Мой дракон - стр. 43
Большерукие не знают земледелия и домашних животных, кроме собак, не держат, все, что нужно для жизни, им даёт лес.
Дождь, не прекращавшийся три дня, закончился, выглянуло солнце, и люди вышли из пещер. На поляне у подножия города-холма словно сами собой возникли разноцветные шатры из звериных шкур.
Рина стеснялась заходить в жилые пещеры, это как без спроса вломиться в чей-то дом. В шатры она тем более не заглядывала, но это не нужно было, жизнь кипела вокруг летних жилищ. Вот только при её приближении, люди замирали, потом низко кланялись, и кто-нибудь непременно бежал за цветами, чтоб возложить у её ног.
Седую, высокую и прямую как палка старуху Рина заприметила давно. Она тоже кланялась ей, как остальные, но стоило отвернуться, и Рина спиной чувствовала её пристальный цепкий взгляд.
Эта старуха была единственной, кто решился подойти к «богине» и что-то долго ей говорить.
В этот вечер Рина долго не ложилась спать, ждала загулявшего дракона. А когда Валь вернулся, ухватила его за кончик крыла, раньше, чем он успел сменить облик.
— Валь, научи меня местному языку.
Тот уставился на неё синими мерцающими во мраке глазами, сменил ипостась.
— Тебе заняться нечем?
— Конечно, нечем, — вспылила Рина, — я тут скоро с ума сойду от безделья, я-то летать не умею.
Она готова была спорить до последнего, но Валь неожиданно легко согласился.
— Ладно. Научу. Только, давай, начнём завтра.
Заснул он в человеческом облике, а Рине не спалось. Она закопалась в ворох шкур, которые здесь служили лежанкой — стало жарко. Сбросила их — холодно. В маленьком домике на острове, она привыкла слышать в паре шагов от себя чужое дыхание, засыпать под него. Здесь же Валь спал слишком далеко, у противоположной стены.
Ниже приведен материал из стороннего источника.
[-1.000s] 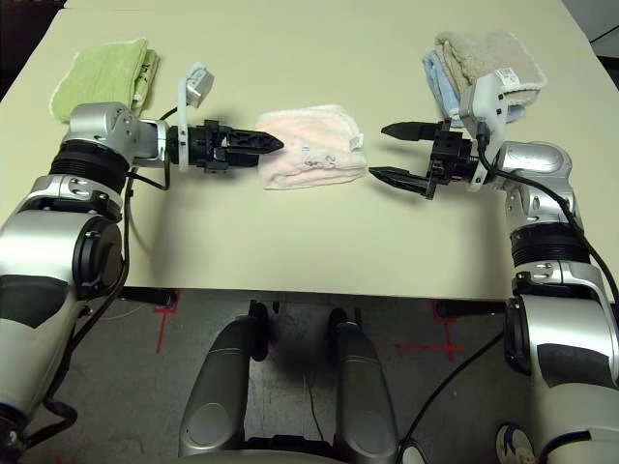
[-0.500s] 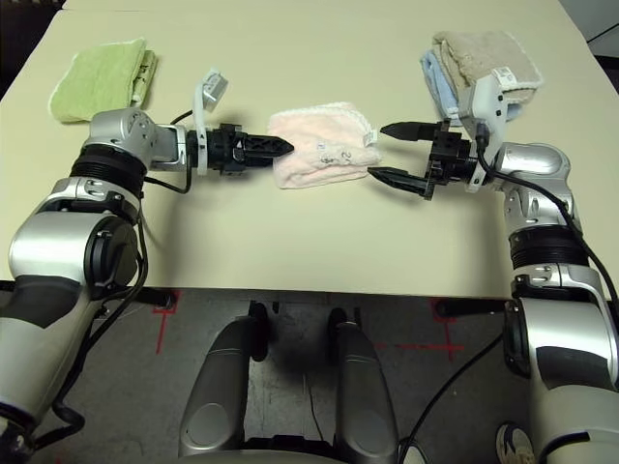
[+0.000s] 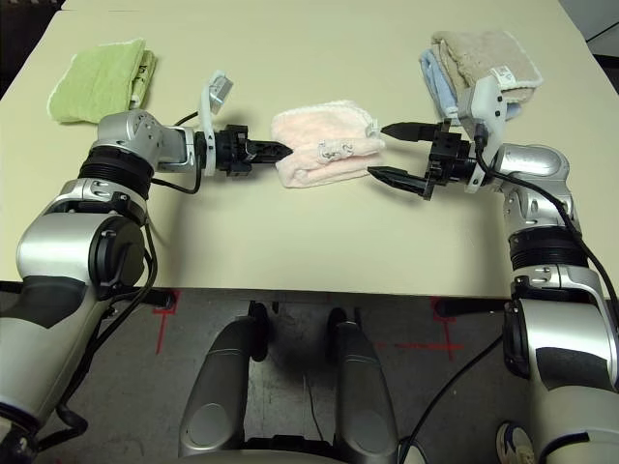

Она прислушалась к тишине. Конечно, дыхания она не услыхала, зато вдруг раздался слабый стон.
Что это?
Стон повторился.
Рину снесло с лежанки, раньше, чем поняла, что делает, она оказалась рядом с Валем. Тот выгнулся дугой среди мокрых от пота шкур, а потом вдруг схватился за горло, царапая кожу удлинившимися ногтями. Он словно пытался что-то сорвать с шеи, и Рина вспомнила следы от ошейника.
— Валь! — она схватила его за руки, отвела их вниз.
Валь рванулся и снова застонал.
— Проснись! — она влепила ему звонкую пощёчину.
Валь распахнул глаза, задышал шумно, так, будто не мог надышаться. И на Рину он смотрел, не узнавая. Наконец, во взгляде его появилась осмысленность, он выдохнул и сел. Вытер ладонью струйку крови из разодранной шеи, посмотрел на окровавленную руку с удивлением.
— Плохой сон? — с сочувствием спросила Рина.